WHAT TO WORK ON
Where a line in the entries below contains the word "camera", it counts; give the total by itself.

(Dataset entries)
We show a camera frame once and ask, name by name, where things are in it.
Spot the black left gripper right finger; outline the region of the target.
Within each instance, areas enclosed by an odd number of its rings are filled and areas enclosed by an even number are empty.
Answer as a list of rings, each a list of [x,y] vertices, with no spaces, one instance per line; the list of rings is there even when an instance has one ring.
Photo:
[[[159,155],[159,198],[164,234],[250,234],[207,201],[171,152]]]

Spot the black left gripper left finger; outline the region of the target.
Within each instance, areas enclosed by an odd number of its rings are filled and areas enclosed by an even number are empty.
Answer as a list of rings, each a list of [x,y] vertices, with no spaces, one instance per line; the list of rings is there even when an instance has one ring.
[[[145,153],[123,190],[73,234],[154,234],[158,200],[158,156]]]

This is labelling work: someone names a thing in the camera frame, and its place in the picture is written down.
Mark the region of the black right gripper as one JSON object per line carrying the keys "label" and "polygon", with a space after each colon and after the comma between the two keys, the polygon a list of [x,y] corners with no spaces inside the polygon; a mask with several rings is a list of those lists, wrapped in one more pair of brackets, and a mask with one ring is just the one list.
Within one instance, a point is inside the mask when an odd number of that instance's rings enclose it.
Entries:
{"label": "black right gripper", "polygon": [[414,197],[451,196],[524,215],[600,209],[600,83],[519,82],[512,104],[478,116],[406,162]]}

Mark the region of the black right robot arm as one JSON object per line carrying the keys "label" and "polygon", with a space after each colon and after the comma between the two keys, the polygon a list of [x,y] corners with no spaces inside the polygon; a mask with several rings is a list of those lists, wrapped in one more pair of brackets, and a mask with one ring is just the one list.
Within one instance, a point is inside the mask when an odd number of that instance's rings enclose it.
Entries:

COMPLETED EXERCISE
2